* _WORK REQUIRED_
Which lines of the data contain the string "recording"? Show each of them.

* _STORED DATA_

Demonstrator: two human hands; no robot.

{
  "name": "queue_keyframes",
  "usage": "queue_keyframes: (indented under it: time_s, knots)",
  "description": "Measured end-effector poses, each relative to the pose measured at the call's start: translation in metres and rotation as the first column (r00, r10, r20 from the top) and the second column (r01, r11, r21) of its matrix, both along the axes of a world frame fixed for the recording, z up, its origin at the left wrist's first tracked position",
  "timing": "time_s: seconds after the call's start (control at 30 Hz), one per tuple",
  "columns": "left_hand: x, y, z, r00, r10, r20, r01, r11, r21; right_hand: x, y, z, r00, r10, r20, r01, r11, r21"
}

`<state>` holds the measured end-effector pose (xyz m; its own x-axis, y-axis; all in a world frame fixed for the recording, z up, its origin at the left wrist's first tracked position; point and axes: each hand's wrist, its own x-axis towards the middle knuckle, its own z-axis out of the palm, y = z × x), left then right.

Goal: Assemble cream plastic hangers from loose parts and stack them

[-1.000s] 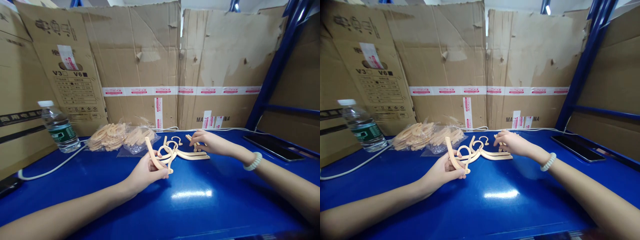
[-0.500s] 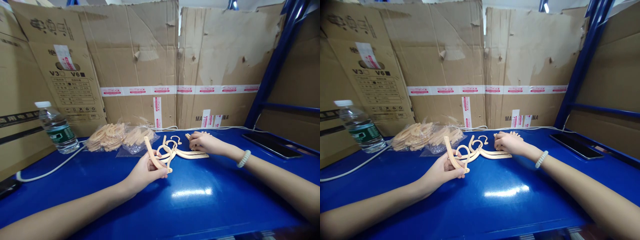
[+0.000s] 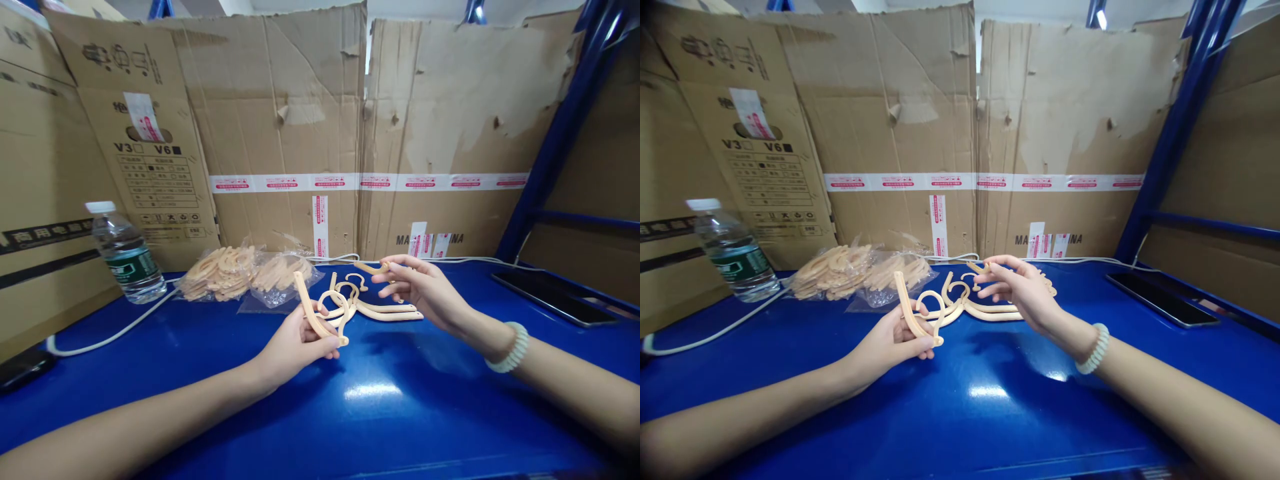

* _REPLY TO THE TASK_
  "description": "Measured end-effector poses, each relative to the pose measured at the call's start: translation in metres and rotation as the first column (r00, r10, r20 from the top) and the second column (r01, r11, r21) of its matrix, both along the axes of a world frame fixed for the recording, z up, its origin at the left wrist's first tracked position",
`<state>` holds the measured end-effector pose (xyz m; its own x-axis, y-axis; all in a world frame fixed for the recording, z up, its origin at the left wrist's first tracked position; point and axes: each hand's wrist, its own x-axis towards the middle knuckle, its own z-axis out of the palm, y = z × x), left then right.

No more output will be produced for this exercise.